So if I understand correctly, you're using an orthographic "camera" set above the terrain in worldspace that looks down on the minimap/player. And you move this camera closer to, or further from, the ground to render the minimap content. Currently, your waypoint marker, which sits out in worldspace, is seen by the camera in the render pass of the terrain. If that's incorrect, disregard everything I'm about to say.
Moving the camera closer to the ground changes the range of the minimap boundaries (i.e. at "normal" zoom, you can encompass 100x100 world-space units, and at "max" zoom it encompasses 10x10 units). If a waypoint is sitting at (10,10) and the minimap is centered over the origin, then the waypoint's draw position on the minimap will be at 10% up and 10% right if you're at normal zoom, but it'll be 100% up and 100% right at max zoom. That's the calculation I'm talking about for determining the waypoint's draw location. Granted this is slightly more work if you're using a smooth-step zoom function, versus fixed increment zoom levels.
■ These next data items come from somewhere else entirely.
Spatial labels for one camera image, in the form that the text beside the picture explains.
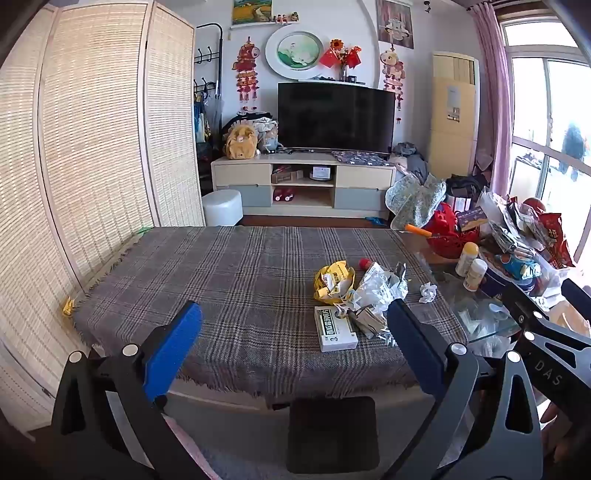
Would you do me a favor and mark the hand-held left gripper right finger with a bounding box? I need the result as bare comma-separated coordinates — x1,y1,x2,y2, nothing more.
383,298,546,480

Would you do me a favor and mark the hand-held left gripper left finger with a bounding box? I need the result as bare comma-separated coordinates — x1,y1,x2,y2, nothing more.
48,300,218,480

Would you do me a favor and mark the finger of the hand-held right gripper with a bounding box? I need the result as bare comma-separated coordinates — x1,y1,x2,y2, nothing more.
560,278,591,337
501,282,555,333

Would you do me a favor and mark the white medicine box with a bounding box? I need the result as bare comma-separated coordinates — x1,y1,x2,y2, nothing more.
314,305,359,353

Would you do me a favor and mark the yellow plastic wrapper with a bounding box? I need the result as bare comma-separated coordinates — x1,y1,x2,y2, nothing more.
314,261,356,303

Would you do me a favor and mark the blue round tin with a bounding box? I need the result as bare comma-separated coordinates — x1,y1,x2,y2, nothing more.
480,251,546,296

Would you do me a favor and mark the small torn cardboard box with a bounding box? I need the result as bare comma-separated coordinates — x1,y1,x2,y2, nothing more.
348,307,389,337

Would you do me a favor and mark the short white yellow bottle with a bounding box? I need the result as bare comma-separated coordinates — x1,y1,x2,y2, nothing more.
463,258,488,291

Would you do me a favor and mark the red snack bag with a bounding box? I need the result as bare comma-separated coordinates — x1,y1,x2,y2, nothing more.
538,212,575,268

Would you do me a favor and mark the crumpled silver white wrapper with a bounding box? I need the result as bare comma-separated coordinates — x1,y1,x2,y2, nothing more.
353,262,409,319

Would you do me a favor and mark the tall white yellow bottle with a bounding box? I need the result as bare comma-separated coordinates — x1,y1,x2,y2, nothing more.
455,242,479,277

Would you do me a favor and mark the grey plaid tablecloth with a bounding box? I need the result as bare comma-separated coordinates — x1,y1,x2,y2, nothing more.
74,225,469,398

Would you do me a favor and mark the pile of snack packets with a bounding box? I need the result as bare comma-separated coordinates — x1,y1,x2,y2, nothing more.
478,187,555,259

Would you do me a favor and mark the dark blue box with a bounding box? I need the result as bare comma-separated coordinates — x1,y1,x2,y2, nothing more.
455,208,488,232

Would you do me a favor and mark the red cutout basket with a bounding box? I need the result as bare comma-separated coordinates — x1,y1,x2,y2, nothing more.
422,202,481,259

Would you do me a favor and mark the black square stool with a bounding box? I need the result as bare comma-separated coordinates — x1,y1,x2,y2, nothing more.
286,396,380,474

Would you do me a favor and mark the black bag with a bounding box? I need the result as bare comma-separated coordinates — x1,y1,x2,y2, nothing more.
445,174,490,204

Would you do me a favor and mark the white round stool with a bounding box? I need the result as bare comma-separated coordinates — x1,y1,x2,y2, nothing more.
202,189,243,227

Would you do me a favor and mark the floral cloth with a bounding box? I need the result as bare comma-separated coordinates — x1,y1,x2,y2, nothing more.
385,173,448,232

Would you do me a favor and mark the beige grey television cabinet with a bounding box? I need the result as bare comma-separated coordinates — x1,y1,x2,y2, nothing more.
211,152,398,219

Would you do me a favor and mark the grey clothes heap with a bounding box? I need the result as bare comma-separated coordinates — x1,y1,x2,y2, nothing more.
390,141,428,181

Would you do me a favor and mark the beige standing air conditioner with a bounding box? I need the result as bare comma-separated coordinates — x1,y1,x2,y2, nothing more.
427,52,481,181

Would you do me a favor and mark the large window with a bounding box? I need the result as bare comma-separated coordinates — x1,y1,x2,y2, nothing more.
501,18,591,259

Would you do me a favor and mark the yellow plush toy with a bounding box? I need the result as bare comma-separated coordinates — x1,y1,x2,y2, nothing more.
224,122,258,160

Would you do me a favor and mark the pink curtain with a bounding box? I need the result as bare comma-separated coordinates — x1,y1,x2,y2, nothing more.
471,0,513,195

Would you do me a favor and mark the rattan folding screen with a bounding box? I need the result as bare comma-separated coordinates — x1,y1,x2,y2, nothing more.
0,0,206,416

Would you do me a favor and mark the pile of clothes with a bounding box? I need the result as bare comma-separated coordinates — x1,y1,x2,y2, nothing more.
222,111,280,153

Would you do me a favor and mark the black flat television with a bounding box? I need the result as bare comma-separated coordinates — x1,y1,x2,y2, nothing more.
277,82,397,154

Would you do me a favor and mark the pink hanging doll ornament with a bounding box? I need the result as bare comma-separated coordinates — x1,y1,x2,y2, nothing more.
379,48,406,112

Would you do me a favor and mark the red hanging horse ornament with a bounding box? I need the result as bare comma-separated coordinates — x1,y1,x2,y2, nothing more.
232,39,260,114

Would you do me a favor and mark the black coat rack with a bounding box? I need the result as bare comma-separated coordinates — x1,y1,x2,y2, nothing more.
194,23,225,162

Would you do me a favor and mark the vase with red flags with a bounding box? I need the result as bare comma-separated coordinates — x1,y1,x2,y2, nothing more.
320,39,363,83

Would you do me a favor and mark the wall poster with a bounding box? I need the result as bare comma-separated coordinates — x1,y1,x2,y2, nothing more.
376,0,415,49

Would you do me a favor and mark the round white wall decoration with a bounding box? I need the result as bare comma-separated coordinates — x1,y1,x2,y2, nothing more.
264,30,325,78

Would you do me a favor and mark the landscape wall painting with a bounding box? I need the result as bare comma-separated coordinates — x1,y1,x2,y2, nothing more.
231,0,274,26

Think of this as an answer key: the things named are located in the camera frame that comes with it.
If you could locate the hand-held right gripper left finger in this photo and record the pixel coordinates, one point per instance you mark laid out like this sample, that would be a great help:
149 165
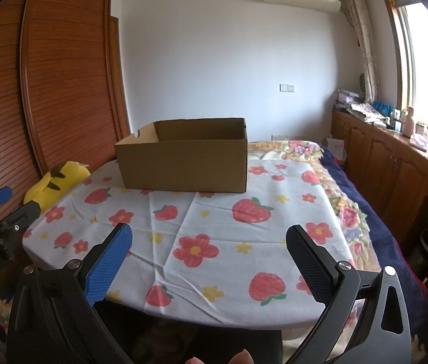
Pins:
111 261

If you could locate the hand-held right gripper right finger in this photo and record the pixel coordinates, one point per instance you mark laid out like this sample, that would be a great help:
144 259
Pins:
309 261

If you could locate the brown cardboard box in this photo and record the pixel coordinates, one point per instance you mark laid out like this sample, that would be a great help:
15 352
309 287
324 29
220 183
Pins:
180 167

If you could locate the person's right hand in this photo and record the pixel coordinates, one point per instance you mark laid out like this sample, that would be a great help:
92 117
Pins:
242 358

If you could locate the yellow plush toy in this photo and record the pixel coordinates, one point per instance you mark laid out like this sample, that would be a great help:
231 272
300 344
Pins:
66 180

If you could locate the floral blanket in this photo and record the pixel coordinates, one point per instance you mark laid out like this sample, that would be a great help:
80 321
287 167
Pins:
350 216

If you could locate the navy blanket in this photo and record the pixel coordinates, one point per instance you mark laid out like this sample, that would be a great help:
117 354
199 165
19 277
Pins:
388 242

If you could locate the strawberry print tablecloth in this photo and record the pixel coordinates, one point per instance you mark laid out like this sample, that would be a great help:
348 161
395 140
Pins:
217 216

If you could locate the white box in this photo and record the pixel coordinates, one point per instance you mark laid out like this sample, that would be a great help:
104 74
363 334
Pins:
337 148

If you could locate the wooden cabinet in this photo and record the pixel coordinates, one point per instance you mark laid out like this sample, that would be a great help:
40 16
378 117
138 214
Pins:
381 159

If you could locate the wooden slatted wardrobe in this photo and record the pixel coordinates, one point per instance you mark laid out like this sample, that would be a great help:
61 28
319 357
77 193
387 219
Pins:
66 83

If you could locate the tissue box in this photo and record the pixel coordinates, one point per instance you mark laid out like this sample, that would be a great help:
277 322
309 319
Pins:
419 141

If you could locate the row of blue bottles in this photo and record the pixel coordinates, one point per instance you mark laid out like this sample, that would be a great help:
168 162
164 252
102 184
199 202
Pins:
383 108

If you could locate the pink bottle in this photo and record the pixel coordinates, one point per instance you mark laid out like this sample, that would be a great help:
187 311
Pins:
409 123

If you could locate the patterned curtain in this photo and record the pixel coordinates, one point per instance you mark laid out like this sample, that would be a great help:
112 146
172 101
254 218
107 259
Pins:
365 45

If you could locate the window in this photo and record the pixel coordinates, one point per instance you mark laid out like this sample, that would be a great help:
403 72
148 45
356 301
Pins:
426 64

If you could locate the white wall switch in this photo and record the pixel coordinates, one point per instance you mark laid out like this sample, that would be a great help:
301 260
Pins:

As for the rendering scale: obviously the camera moving closer to the terrain (where the waypoint marker sits) will make the marker appear larger. So if you want the waypoint to appear the same size, it can't be rendered with the same view*projection matrix that the minimap camera uses. I'd just make a one-off view*projection matrix that's fixed above the waypoint's object-space coordinates and either set it high enough over the waypoint model that it gives the waypoint the right scale, or scale the waypoint model down for the draw. The translation matrix applied to the waypoint should be calculated so that the waypoint is drawn at the correct position on the minimap render target based on the minimap's zoom level and the minimap camera's position, as mentioned above.
I'll come back and edit with a graphic in a minute, I realize it's kind of a visual thing. Also, this is just how I would accomplish it (had to do something similar for my map editor to draw brush borders and translation grips) but isn't the
way to do it.